Separating Constraint Compliance from Semantic Accuracy: A Novel Benchmark for Evaluating Instruction-Following Under Compression
Rahul Baxi
TL;DR
The paper introduces the Compression-Decay Comprehension Test (CDCT) to independently quantify constraint compliance (CC) and semantic accuracy (SA) as prompt length varies. By evaluating 9 frontier LLMs across 8 concepts and 5 compression levels with a three-judge LLM jury, it reveals a universal U-curve in CC and orthogonality between CC and SA, showing that constraint violations are a stronger and more objective failure mode than semantic errors.
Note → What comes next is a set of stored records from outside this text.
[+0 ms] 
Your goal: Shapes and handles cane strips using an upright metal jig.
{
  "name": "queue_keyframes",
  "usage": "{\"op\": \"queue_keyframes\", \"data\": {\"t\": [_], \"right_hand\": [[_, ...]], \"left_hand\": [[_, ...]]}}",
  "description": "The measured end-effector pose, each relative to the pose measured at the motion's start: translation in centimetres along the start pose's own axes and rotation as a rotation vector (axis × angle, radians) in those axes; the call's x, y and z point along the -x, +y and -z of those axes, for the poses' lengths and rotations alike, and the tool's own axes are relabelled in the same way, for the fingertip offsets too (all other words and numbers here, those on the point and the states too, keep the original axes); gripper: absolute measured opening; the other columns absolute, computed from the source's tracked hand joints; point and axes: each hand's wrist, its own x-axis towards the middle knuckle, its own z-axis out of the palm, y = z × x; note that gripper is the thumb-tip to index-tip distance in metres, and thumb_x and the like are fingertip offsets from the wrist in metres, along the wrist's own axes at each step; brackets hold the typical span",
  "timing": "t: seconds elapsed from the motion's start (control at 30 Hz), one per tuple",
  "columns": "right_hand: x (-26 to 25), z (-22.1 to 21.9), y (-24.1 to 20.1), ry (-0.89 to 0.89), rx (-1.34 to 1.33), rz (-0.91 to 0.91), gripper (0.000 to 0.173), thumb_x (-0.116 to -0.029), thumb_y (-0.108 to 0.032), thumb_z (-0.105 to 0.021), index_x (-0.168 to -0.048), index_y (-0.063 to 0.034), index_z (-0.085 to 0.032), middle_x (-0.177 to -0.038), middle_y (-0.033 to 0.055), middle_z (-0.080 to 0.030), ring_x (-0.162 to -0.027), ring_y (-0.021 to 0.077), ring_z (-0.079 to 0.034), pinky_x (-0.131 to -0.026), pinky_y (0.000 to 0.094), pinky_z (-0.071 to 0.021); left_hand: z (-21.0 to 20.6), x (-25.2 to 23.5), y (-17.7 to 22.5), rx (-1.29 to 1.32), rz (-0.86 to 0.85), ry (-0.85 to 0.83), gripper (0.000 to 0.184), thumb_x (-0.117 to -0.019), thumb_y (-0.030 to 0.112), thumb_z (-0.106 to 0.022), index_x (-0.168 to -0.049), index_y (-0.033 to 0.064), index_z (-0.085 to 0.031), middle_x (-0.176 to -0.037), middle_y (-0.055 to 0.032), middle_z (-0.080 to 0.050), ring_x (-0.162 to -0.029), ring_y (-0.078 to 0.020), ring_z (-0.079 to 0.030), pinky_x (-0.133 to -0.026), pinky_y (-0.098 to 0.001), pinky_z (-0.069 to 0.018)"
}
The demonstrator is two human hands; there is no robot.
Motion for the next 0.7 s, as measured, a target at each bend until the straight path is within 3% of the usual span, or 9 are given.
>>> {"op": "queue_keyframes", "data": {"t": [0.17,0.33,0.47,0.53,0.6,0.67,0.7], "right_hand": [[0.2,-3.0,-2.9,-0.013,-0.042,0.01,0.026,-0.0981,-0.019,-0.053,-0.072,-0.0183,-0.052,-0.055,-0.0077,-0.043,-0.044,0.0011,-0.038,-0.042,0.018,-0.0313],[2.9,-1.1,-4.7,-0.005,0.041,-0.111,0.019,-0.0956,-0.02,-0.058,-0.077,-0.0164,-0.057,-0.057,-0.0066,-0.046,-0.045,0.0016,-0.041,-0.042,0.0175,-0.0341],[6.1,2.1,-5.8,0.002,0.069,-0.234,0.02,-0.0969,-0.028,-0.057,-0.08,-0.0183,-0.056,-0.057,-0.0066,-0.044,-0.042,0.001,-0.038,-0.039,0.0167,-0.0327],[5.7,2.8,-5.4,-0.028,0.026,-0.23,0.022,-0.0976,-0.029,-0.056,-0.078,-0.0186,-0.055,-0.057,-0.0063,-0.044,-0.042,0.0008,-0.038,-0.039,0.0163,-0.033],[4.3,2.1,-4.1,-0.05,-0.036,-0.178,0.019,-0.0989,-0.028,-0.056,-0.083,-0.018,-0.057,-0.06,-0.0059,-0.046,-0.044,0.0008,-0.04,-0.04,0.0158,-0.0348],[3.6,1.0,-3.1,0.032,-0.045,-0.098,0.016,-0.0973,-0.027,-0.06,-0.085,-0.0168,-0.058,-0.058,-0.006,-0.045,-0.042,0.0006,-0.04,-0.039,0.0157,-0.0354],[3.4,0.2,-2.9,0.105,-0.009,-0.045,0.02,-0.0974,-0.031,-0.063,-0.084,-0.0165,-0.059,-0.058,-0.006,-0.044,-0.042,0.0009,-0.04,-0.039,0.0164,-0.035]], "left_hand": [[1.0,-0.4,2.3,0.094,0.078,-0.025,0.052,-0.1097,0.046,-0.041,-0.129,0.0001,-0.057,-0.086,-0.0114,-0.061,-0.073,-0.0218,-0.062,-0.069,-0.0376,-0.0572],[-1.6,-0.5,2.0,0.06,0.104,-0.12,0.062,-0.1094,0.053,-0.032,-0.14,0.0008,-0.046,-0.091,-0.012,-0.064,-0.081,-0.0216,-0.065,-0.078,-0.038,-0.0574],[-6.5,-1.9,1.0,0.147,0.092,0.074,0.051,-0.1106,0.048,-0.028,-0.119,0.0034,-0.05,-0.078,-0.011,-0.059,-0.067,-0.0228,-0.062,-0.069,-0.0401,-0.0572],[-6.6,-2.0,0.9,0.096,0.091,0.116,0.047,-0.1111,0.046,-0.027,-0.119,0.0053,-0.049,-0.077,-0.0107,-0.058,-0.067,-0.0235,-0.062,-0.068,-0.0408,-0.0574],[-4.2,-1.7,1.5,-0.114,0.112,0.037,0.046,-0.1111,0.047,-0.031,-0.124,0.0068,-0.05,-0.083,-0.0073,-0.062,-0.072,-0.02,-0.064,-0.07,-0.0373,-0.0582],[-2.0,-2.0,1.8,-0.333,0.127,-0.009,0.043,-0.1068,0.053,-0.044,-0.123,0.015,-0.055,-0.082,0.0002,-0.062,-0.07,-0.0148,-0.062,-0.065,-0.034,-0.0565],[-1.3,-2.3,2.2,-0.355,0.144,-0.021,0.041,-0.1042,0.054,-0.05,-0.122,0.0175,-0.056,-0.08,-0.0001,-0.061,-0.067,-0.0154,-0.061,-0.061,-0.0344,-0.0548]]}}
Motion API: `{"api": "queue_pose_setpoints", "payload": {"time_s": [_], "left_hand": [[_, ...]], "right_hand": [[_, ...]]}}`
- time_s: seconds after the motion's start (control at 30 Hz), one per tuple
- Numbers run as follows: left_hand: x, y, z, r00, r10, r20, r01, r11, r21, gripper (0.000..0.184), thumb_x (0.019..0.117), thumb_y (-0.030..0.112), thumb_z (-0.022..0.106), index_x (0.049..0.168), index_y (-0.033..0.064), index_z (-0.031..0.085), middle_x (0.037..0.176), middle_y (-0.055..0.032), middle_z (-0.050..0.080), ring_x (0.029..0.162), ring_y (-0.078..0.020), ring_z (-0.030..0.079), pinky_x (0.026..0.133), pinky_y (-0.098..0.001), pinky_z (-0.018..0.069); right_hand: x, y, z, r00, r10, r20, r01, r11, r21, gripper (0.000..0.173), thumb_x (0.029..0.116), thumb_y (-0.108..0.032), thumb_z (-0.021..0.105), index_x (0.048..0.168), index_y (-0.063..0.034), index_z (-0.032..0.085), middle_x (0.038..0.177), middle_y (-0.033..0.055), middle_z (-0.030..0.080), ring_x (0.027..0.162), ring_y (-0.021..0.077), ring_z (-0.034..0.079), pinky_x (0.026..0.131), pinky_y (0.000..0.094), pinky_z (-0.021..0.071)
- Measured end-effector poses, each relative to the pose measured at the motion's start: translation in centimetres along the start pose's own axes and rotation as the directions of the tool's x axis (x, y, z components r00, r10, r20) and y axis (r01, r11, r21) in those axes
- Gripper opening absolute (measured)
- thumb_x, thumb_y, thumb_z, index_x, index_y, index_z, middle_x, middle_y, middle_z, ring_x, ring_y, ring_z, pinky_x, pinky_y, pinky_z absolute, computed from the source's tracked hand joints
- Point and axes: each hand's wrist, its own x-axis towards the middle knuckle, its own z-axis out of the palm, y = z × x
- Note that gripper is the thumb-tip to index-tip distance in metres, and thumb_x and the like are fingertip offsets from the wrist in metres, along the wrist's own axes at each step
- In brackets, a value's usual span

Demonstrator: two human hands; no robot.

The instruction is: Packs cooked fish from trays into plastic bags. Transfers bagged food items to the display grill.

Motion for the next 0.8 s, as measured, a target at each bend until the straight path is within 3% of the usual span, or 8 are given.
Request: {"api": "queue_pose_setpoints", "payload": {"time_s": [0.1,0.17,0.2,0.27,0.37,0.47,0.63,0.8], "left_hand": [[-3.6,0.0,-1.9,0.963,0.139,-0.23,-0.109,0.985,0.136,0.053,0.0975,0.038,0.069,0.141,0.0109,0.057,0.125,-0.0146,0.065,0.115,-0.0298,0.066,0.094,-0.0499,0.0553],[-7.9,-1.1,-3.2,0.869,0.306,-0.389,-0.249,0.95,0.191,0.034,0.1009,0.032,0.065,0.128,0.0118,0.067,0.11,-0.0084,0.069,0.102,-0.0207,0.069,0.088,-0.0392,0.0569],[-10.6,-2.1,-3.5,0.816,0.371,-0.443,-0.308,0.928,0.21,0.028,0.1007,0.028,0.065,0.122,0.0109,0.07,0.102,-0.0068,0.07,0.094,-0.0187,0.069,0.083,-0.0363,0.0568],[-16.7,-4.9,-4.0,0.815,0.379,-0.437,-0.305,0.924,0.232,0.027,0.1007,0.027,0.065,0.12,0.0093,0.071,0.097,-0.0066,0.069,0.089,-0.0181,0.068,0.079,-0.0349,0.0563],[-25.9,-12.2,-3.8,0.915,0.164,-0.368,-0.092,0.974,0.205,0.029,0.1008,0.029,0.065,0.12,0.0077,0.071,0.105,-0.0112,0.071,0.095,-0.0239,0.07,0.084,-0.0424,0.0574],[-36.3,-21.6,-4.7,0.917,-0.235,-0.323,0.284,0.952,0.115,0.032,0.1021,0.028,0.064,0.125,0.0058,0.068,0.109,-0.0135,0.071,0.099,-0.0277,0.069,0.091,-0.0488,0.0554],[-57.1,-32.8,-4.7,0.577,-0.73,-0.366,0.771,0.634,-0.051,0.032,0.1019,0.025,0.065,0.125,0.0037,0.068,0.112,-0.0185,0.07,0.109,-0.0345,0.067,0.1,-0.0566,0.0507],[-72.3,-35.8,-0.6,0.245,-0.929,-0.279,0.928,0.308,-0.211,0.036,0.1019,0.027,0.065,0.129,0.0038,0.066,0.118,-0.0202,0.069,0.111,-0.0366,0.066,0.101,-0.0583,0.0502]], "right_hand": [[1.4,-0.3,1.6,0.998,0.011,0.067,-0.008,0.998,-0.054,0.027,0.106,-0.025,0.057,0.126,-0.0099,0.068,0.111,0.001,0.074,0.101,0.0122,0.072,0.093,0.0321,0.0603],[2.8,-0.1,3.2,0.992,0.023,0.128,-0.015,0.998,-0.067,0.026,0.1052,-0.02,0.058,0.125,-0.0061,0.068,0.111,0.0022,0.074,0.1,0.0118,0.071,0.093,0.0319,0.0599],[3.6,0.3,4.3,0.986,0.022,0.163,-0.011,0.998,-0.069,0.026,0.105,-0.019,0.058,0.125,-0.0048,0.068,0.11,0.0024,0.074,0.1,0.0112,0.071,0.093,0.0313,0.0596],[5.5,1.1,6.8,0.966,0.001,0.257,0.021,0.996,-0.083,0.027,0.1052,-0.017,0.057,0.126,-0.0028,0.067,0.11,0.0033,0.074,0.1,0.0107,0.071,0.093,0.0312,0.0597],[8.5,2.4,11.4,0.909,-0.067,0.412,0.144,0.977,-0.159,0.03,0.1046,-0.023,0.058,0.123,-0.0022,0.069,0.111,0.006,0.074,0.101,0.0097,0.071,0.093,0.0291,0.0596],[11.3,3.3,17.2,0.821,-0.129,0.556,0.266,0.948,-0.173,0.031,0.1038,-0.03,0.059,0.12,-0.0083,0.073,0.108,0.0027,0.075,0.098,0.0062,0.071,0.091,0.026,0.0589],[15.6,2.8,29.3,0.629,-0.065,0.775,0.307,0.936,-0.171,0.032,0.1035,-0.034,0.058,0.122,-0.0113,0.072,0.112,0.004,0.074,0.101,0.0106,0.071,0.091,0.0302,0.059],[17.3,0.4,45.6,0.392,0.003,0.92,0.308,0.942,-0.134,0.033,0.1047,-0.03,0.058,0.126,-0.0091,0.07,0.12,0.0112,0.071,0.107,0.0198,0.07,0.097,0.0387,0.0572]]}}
The results demonstrate architecture matters, with reasoning models outperforming efficient ones, and provide experimental validation for the constraint salience hypothesis via RLHF ablation that dramatically improves compliance. The findings have practical implications for deployment and prompt design, highlighting an instruction-ambiguity zone and offering actionable guidelines to improve instruction-following robustness beyond compression alone.
Abstract
Large language models (LLMs) exhibit degraded performance under prompt compression, but the mechanisms remain poorly understood. We introduce the Compression-Decay Comprehension Test (CDCT), a benchmark that independently measures constraint compliance (CC) and semantic accuracy (SA) across compression levels. We evaluate 9 frontier LLMs across 8 concepts using 5 compression levels from extreme (c=0.0, ~2 words) to none (c=1.0, ~135 words). A three-judge LLM jury achieves almost perfect inter-rater agreement on CC (Fleiss' \k{appa}=0.90). We observe a universal U-curve pattern in constraint compliance (97.2% prevalence), with violations peaking at medium compression (c=0.5, ~27 words). Counterintuitively, models perform better at extreme compression than medium lengths. The dimensions are statistically orthogonal (r=0.193, p=0.084), with constraint effects 2.9x larger than semantic effects. Experimental validation via RLHF ablation confirms our constraint salience hypothesis: removing "helpfulness" signals improves CC by 598% on average (71/72 trials, p<0.001), with 79% achieving perfect compliance. This demonstrates that RLHF-trained helpfulness behaviors are the dominant cause of constraint violations at medium compression. Reasoning models outperform efficient models by 27.5% (Cohen's d=0.96). Our findings reveal a fundamental tension between RLHF alignment and instruction-following, providing actionable guidelines for improving deployed systems.